- THE TASK -
Below are entries. Reproduce exactly the lines between the line holding "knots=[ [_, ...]" and the line holding "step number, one", inclusive, and only those.
==========
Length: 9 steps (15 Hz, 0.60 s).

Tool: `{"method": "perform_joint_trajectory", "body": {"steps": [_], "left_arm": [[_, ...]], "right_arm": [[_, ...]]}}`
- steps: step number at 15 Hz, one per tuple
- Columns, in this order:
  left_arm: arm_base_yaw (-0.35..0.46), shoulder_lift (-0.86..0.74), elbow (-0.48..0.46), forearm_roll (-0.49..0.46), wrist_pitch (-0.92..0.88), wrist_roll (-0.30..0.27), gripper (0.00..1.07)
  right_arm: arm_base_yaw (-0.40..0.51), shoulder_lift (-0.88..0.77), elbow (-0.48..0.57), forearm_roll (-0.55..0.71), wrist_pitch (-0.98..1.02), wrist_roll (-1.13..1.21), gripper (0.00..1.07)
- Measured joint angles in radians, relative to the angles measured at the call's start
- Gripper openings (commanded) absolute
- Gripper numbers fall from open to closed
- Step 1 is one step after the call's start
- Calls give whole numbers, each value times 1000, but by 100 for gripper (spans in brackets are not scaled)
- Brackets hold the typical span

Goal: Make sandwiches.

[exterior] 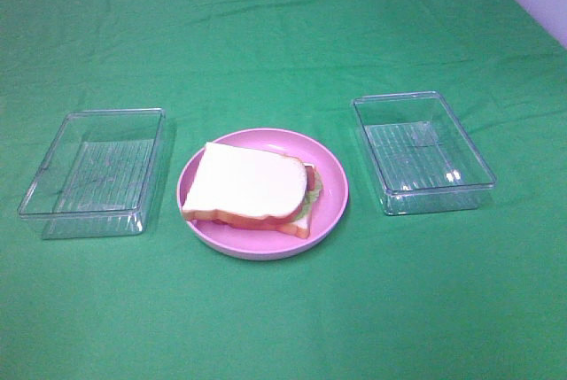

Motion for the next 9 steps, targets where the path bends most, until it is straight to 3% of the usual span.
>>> {"method": "perform_joint_trajectory", "body": {"steps": [9], "left_arm": [[0, 0, 0, 0, 0, 0, 92]], "right_arm": [[0, 0, 1, 0, 0, 0, 75]]}}
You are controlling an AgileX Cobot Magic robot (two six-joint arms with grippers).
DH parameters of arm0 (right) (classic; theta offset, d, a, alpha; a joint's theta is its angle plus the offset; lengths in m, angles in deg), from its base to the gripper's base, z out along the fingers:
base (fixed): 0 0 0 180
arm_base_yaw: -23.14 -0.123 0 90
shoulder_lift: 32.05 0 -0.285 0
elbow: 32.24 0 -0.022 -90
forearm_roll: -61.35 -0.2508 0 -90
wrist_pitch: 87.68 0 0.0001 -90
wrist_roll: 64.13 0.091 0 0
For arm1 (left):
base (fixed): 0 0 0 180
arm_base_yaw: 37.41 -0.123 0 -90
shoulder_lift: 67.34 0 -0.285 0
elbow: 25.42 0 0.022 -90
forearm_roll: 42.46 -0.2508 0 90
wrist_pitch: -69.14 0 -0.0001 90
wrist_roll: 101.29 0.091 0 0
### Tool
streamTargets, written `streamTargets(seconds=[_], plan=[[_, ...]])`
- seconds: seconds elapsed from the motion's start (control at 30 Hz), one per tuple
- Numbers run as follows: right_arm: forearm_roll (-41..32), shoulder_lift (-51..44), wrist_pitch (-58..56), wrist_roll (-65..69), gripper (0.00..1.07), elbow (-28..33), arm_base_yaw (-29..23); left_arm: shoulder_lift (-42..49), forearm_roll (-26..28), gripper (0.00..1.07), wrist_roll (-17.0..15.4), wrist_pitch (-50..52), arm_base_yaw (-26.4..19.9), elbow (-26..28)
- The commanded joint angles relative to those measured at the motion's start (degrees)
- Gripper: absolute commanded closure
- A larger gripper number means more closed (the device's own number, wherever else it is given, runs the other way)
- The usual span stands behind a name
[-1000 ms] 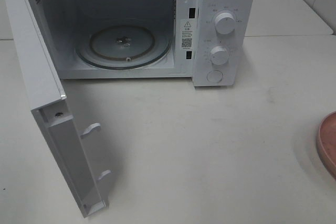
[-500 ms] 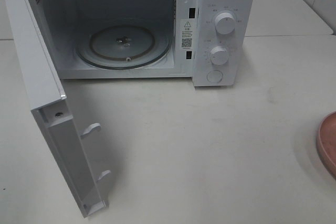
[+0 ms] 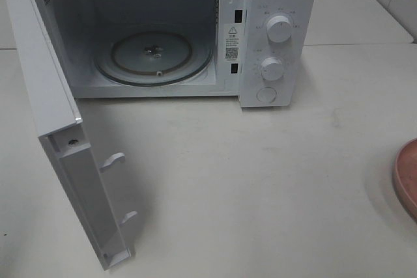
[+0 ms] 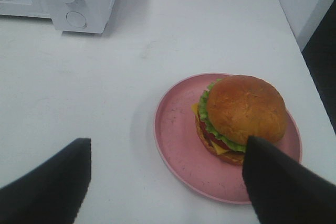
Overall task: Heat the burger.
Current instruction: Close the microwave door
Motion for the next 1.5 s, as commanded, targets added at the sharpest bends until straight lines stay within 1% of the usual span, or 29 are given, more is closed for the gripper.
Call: streamTargets(seconds=[0.03,0.07,0.1,0.13,0.17,0.23,0.37,0.43,0.47,0.5,0.53,0.57,0.63,0.67,0.7,0.73,0.77,0.8,0.83,0.93,1.0,1.07,1.17,1.23,1.33,1.37,1.43,1.47,1.5], plan=[[-0.1,-1.5,0.5,0.1,0.31,0.1,0.3,-2.5,0.4,0.68,-0.3,5.3,-0.1,-0.5],[-0.1,-1.5,0.5,0.1,0.31,0.1,0.3,-4.4,0.3,0.81,-0.3,8.1,-0.1,-1.2],[-0.1,-1.5,0.5,0.1,0.31,0.1,0.3,-4.4,0.3,0.81,-0.3,8.1,-0.1,-1.2],[-0.1,-1.5,0.5,0.1,0.31,0.1,0.3,-6.1,0.1,0.93,-0.3,10.5,-0.1,-2.0],[-0.1,-1.5,0.5,0.1,0.31,0.1,0.3,-6.1,0.1,0.93,-0.3,10.5,-0.1,-2.0],[-0.1,-1.5,0.5,0.1,0.31,0.1,0.3,-9.1,0.1,1.07,-0.3,15.0,-0.1,-3.4],[-0.1,-1.5,0.5,0.1,0.31,0.1,0.3,-12.0,-0.1,1.07,0.9,21.1,-0.1,-5.4],[-0.1,-1.5,0.5,0.1,0.31,0.1,0.3,-14.8,0.0,1.07,3.0,28.6,-0.1,-8.1],[-0.1,-1.5,0.5,0.1,0.31,0.1,0.3,-14.8,0.0,1.07,3.0,28.6,-0.1,-8.1],[-0.1,-1.5,0.5,0.1,0.31,0.1,0.3,-16.6,0.1,1.07,3.8,34.5,-0.1,-10.0],[-0.1,-1.5,0.5,0.1,0.31,0.1,0.3,-16.6,0.1,1.07,3.8,34.5,-0.1,-10.0],[-0.1,-1.5,0.5,0.1,0.31,0.1,0.3,-18.2,0.1,1.07,4.6,40.6,-0.1,-12.1],[-0.1,-1.5,0.5,0.1,0.31,0.1,0.3,-19.0,0.1,1.07,4.6,43.8,-0.1,-13.2],[-0.1,-1.5,0.5,0.1,0.31,0.1,0.3,-20.6,0.1,1.07,4.6,49.9,-0.1,-15.5],[-0.1,-1.5,0.5,0.1,0.31,0.1,0.3,-20.6,0.1,1.07,4.6,49.9,-0.1,-15.5],[-0.1,-1.5,0.5,0.1,0.31,0.1,0.3,-22.5,0.0,1.07,4.6,55.9,-0.1,-17.5],[-0.1,-1.5,0.5,0.1,0.31,0.1,0.3,-23.5,0.0,1.07,4.6,58.0,-0.1,-18.2],[-0.1,-1.5,0.5,0.1,0.31,0.1,0.3,-23.5,0.0,1.07,4.6,58.0,-0.1,-18.2],[-0.1,-1.5,0.5,0.1,0.31,0.1,0.3,-25.6,0.0,1.07,4.6,63.1,-0.1,-19.4],[-0.1,-1.5,0.5,0.1,0.31,0.1,0.3,-28.9,-0.5,1.07,4.5,69.1,-0.1,-20.2],[-0.1,-1.5,0.5,0.1,0.31,0.1,0.3,-30.3,-1.2,1.07,4.3,70.8,-0.1,-20.2],[-0.1,-1.5,0.5,0.1,0.31,0.1,0.3,-35.8,-4.9,1.07,1.5,77.2,0.0,-20.2],[-0.1,-1.5,0.5,0.1,0.31,0.1,0.3,-37.3,-6.1,1.07,0.5,78.6,0.0,-20.2],[-0.1,-1.5,0.5,0.1,0.31,0.1,0.3,-43.3,-11.2,1.07,-3.0,82.4,0.0,-20.1],[-0.1,-1.5,0.5,0.1,0.31,0.1,0.3,-44.9,-12.3,1.07,-3.9,83.0,0.0,-19.8],[-0.1,-1.5,0.5,0.1,0.31,0.1,0.3,-47.8,-14.2,1.07,-5.9,83.4,0.0,-19.1],[-0.1,-1.5,0.5,0.1,0.31,0.1,0.3,-49.2,-15.0,1.07,-7.0,83.8,0.0,-18.9],[-0.1,-1.5,0.5,0.1,0.31,0.1,0.3,-51.3,-17.3,1.07,-9.3,85.9,0.0,-18.9],[-0.1,-1.5,0.5,0.1,0.31,0.1,0.3,-52.1,-18.4,1.07,-10.3,87.0,0.0,-18.9]])
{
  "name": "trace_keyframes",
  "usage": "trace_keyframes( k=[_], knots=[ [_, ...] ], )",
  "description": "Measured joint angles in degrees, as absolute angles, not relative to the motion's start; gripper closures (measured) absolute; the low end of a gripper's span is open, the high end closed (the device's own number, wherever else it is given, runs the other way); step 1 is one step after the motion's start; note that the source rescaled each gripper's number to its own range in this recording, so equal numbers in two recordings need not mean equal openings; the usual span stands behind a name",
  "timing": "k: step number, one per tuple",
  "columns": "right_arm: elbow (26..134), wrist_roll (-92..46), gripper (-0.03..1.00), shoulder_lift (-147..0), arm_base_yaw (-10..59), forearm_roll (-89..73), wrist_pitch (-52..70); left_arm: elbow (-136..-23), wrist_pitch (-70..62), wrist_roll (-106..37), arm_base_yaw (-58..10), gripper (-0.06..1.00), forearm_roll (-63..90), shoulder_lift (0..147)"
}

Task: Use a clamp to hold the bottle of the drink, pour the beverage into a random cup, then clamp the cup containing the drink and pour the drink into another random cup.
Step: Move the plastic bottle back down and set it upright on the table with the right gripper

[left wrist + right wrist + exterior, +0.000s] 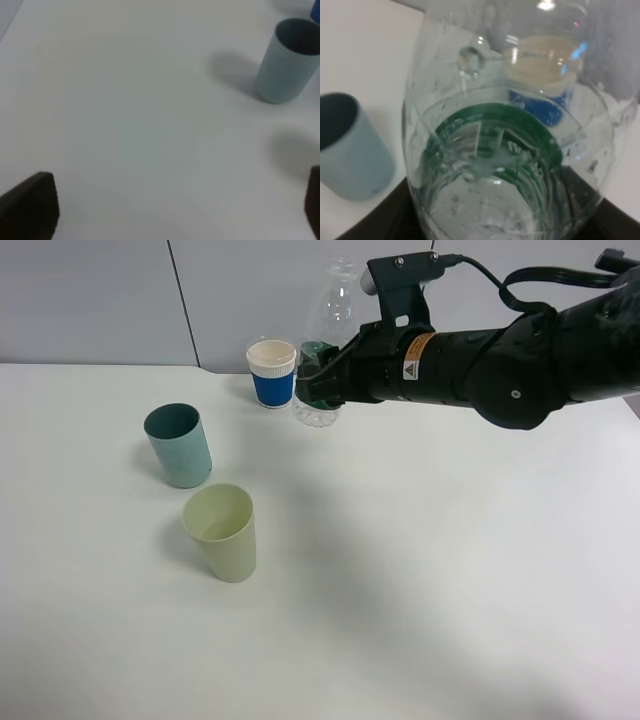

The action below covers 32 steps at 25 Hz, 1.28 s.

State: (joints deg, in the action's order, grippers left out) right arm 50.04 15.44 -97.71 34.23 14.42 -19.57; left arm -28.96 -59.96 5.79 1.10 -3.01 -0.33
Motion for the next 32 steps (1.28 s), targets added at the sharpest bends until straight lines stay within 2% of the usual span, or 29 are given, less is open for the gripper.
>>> trace_keyframes(
  k=[8,15,27,32],
  knots=[
    [44.89,12.55,0.97,-97.71,29.9,14.42,-28.24,-28.96,-59.96,5.79,1.1,-0.06,-3.01,-0.33],
    [42.82,4.43,0.97,-100.37,26.13,11.98,-35.07,-28.96,-59.96,5.79,1.1,-0.06,-3.01,-0.33],
    [42.93,-2.11,0.97,-112.23,25.98,1.55,-46.37,-28.96,-59.96,5.79,1.1,-0.06,-3.01,-0.33],
    [42.93,-2.16,0.97,-114.71,25.98,1.01,-46.93,-28.96,-59.96,5.79,1.1,-0.06,-3.01,-0.33]
  ],
)
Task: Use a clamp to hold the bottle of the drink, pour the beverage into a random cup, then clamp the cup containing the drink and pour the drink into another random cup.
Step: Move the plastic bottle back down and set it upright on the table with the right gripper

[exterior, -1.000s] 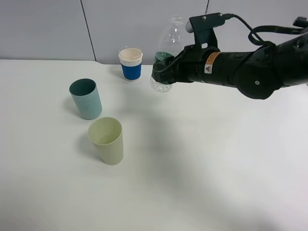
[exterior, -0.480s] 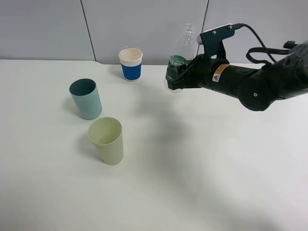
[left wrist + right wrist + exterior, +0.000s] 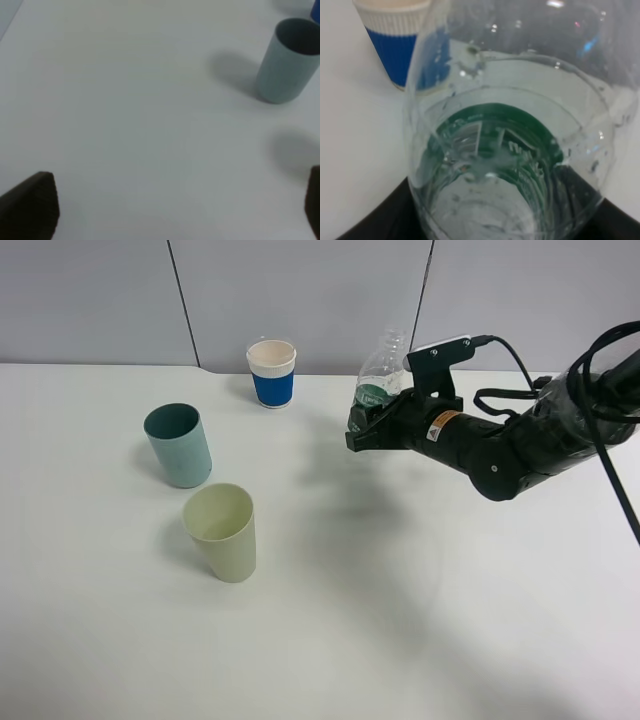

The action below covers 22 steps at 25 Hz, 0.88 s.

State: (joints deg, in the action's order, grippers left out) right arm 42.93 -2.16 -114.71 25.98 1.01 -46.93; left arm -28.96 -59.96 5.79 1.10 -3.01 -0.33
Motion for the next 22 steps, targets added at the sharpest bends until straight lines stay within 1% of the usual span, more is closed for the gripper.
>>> trace_keyframes(
  k=[22],
  knots=[
    [42.93,-3.51,0.97,-114.97,25.98,0.56,-46.2,-28.96,-59.96,5.79,1.1,-0.06,-3.01,-0.33]
  ],
)
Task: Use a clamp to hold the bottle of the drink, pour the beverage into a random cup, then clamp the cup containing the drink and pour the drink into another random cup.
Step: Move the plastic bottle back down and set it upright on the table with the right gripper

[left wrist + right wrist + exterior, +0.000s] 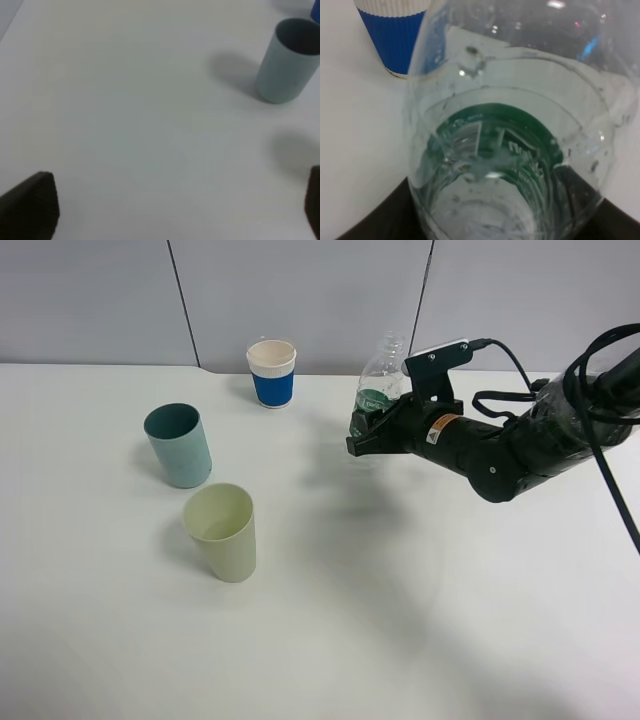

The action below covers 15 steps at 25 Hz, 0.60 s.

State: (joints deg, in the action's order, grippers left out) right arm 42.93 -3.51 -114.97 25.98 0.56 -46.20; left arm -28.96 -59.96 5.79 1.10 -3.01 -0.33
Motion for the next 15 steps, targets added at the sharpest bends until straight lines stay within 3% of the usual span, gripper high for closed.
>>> trace_keyframes(
  k=[15],
  knots=[
    [42.98,-10.08,0.97,-118.05,26.72,0.72,-47.98,-28.96,-59.96,5.79,1.1,-0.06,-3.01,-0.33]
  ],
)
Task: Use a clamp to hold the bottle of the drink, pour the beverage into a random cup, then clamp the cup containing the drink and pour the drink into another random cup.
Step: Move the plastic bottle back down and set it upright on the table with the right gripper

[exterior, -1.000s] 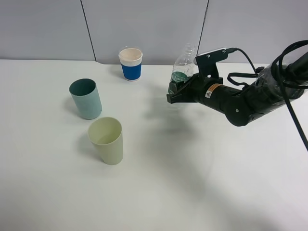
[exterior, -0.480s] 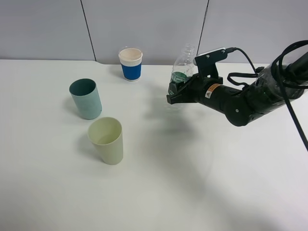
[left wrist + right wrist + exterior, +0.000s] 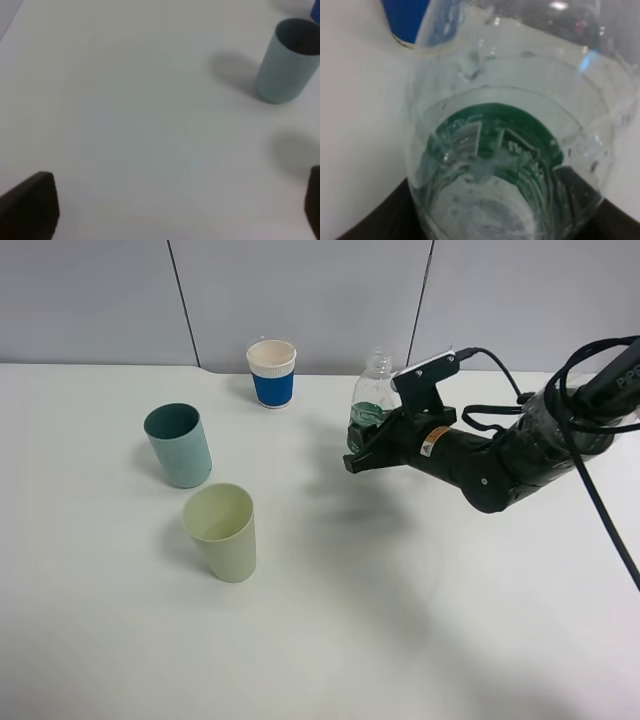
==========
- ANSWER TO THE EXERCISE -
  "usage": "trace_keyframes( k=[_], knots=[ [_, ...] ], )",
  "description": "Measured joint angles in degrees, as absolute angles, not relative to the motion's start; gripper closures (measured) absolute; the low end of a gripper's span is open, the high end closed (the device's own number, wherever else it is given, runs the other way); step 1 is one step after the motion's start; note that the source rescaled each gripper's number to its own range in this recording, so equal numbers in two recordings need not mean equal openings; the usual span stands behind a name",
  "timing": "k: step number, one per tuple",

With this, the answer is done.